Die ökonomischen Auswirkungen einer solchen Blockade sind beträchtlich und verschlechtern die ohnehin durch US-Sanktionen, Missmanagement und Korruption geprägte wirtschaftliche Lage. Um die Kosten einer landesweiten Internetblockade zu berechnen, stellt NetBlocks einen Online-Rechner namens COST bereit. Gibt man dort das Land und den Zeitraum der Blockade ein, erhält man eine ungefähre Kostenabschätzung. Zur Berechnung zieht Netblocks unter anderem das Bruttosozialprodukt eines Landes und den prozentualen Anteil der Internet-Ökonomie heran.

Demnach würde eine eintägige komplette Blockade des Internets in Deutschland einen Schaden von 925 Millionen Euro verursachen.

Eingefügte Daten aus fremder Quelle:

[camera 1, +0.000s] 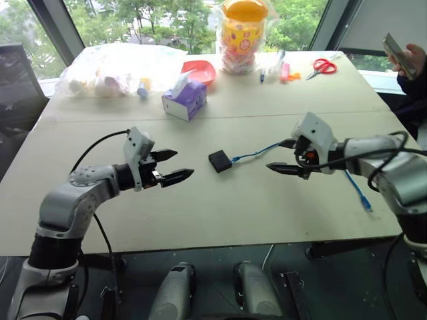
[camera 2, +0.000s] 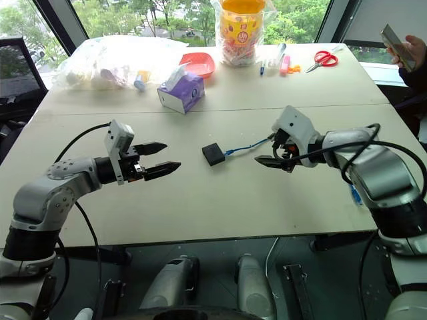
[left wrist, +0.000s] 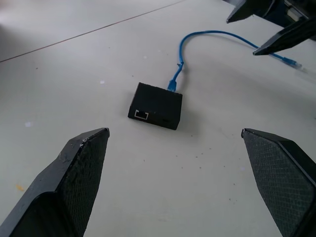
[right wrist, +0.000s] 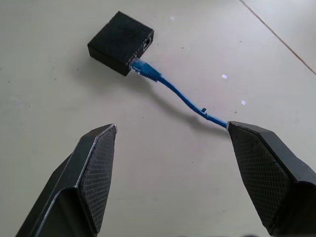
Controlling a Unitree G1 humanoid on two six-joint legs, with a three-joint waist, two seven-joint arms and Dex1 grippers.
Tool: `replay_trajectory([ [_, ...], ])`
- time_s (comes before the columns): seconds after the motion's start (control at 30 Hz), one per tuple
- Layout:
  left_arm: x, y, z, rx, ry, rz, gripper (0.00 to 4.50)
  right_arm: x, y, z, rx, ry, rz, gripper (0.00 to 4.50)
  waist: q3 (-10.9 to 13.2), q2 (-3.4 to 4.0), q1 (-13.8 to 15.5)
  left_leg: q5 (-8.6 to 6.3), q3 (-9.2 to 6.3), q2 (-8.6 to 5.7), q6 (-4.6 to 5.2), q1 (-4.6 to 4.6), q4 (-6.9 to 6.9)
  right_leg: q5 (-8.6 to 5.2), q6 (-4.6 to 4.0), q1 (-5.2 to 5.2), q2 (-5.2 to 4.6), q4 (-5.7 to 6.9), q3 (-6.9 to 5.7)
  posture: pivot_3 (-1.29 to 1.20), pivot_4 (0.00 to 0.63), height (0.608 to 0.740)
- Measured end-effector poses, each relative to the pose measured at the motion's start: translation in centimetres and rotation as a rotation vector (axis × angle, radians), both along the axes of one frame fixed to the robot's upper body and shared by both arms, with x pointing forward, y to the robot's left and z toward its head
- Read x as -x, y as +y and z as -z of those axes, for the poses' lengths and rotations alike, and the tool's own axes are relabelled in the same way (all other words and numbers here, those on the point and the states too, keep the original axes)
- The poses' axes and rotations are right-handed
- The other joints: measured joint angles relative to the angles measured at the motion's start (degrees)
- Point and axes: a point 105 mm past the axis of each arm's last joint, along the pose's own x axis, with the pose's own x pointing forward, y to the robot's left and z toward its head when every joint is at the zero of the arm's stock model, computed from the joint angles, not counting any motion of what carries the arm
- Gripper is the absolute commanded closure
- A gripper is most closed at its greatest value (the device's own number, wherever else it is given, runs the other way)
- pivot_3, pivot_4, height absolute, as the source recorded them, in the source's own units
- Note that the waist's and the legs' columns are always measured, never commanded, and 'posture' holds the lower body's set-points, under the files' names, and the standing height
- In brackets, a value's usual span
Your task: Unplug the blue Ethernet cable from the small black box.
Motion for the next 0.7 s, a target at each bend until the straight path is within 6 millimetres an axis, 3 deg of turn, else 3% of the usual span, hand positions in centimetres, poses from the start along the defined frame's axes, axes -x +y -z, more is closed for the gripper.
replay_trajectory([
  [0.2,-0.5,0.2,-0.4,-0.004,-0.034,-0.014,0.03,-3.9,2.9,1.6,0.074,0.077,-0.138,0.74,0.01,0.00,-0.32,0.01,0.05,-0.04,-0.01,0.04,-0.08,0.02,0.03,-0.01,0.04,0.03,0.02,0.00,0.150,0.740],
  [0.3,-0.4,0.4,0.0,-0.007,-0.027,-0.023,0.03,-4.9,3.5,3.0,0.111,0.126,-0.165,0.74,0.01,0.00,-0.02,0.01,0.04,-0.07,-0.01,0.03,-0.15,0.12,0.21,-0.04,0.03,0.06,0.00,0.00,0.150,0.740],
  [0.53,0.0,0.8,0.2,-0.009,-0.037,-0.051,0.03,-6.0,4.5,5.3,0.188,0.185,-0.211,0.74,0.01,0.01,-0.27,0.02,-0.09,-0.11,-0.05,0.08,-0.22,0.14,0.21,-0.05,0.03,0.10,0.01,0.00,0.150,0.740],
  [0.67,0.1,0.9,0.5,-0.012,-0.034,-0.067,0.03,-6.2,5.8,5.4,0.218,0.187,-0.252,0.74,0.01,0.01,-0.63,0.06,-0.08,-0.12,-0.13,0.25,-0.28,0.15,0.21,-0.03,0.10,0.22,0.02,0.00,0.150,0.740],
  [0.7,0.1,0.8,0.4,-0.012,-0.037,-0.067,0.01,-6.1,6.2,5.4,0.224,0.185,-0.267,1.01,0.01,0.01,-0.73,0.07,-0.09,-0.12,-0.14,0.30,-0.29,0.15,0.21,-0.01,0.11,0.26,0.02,0.00,0.150,0.740],
])
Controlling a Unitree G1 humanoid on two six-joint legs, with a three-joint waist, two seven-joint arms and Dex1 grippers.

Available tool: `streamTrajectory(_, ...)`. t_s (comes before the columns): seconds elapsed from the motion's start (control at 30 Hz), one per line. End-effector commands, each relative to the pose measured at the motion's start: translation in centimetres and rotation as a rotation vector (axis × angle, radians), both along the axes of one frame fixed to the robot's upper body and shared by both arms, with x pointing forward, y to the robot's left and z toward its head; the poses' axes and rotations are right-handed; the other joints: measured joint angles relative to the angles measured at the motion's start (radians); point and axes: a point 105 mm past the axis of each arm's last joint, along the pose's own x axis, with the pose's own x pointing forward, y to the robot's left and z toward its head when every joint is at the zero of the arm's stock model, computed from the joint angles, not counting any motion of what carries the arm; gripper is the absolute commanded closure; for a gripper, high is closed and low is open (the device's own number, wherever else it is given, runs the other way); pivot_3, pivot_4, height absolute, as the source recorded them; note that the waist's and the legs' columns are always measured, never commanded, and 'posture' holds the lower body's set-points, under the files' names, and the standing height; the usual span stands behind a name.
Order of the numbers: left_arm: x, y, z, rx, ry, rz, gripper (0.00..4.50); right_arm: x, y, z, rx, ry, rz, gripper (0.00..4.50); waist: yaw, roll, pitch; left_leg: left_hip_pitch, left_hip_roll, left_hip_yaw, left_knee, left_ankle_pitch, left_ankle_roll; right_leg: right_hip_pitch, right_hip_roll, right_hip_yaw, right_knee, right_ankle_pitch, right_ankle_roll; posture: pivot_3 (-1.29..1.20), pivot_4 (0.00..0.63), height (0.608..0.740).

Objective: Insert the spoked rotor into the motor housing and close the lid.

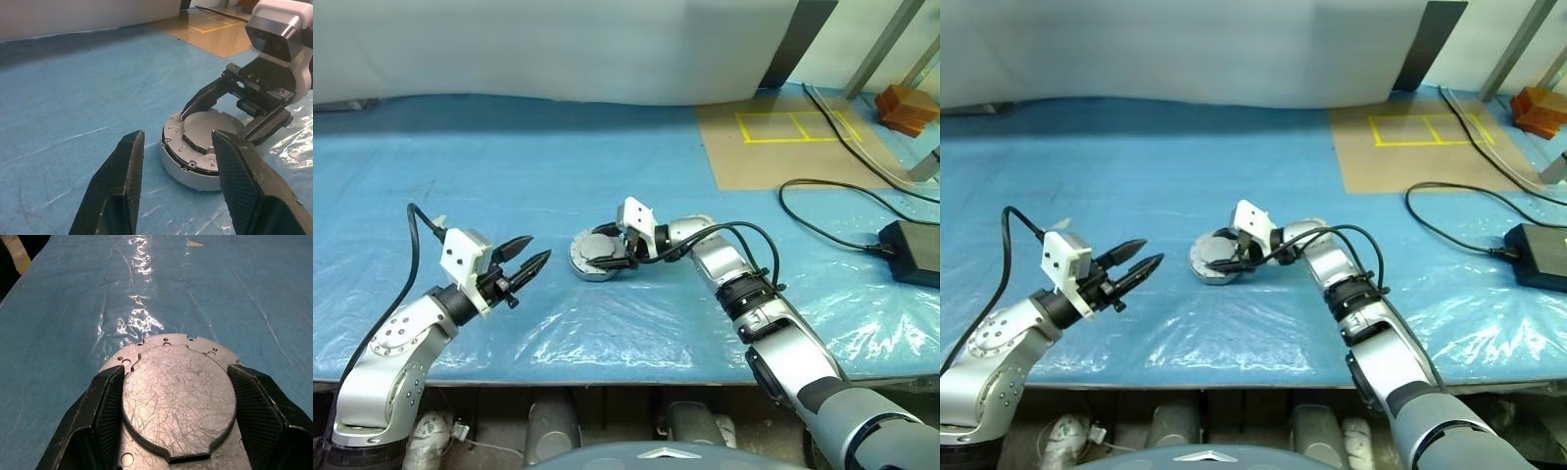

Im Iran wären es etwa 55 Millionen Euro pro Tag. Andere Schätzungen liegen deutlich höher: So bezifferte der ehemalige Vorsitzende der iranischen Handelskammer Mohsen Jalalpour den Schaden für das Land auf knapp 200 Millionen Euro pro Tag.

Angesichts solcher Zahlen wird klar, für wie prekär der iranische Sicherheitsrat die Lage gehalten haben muss. Weil aufgrund der Blockade kaum ungefilterte Informationen aus dem Land drangen, ist noch immer unklar, wie viele Iraner bei den Protesten verhaftet wurden und ums Leben kamen. Amnesty International sprach Anfang Dezember von mindestens 208 Toten. Die iranische Regierung dementierte diese Zahl und nannte von offizieller Seite zwei Tote.

Der Iran ist kein Einzelfall. Laut der Nichtregierungsorganisation Access Now hat sich die Zahl der weltweiten Internet-Blockaden von 75 im Jahr 2016 auf 196 im Jahr 2018 fast verdreifacht. Für 2019 prognostiziert sie einen neuen traurigen Rekord: Allein von Januar bis Juli 2019 registrierte Access Now weltweit 128 Internet-Blockaden, davon 80 allein in Indien – der „größten Demokratie der Welt“.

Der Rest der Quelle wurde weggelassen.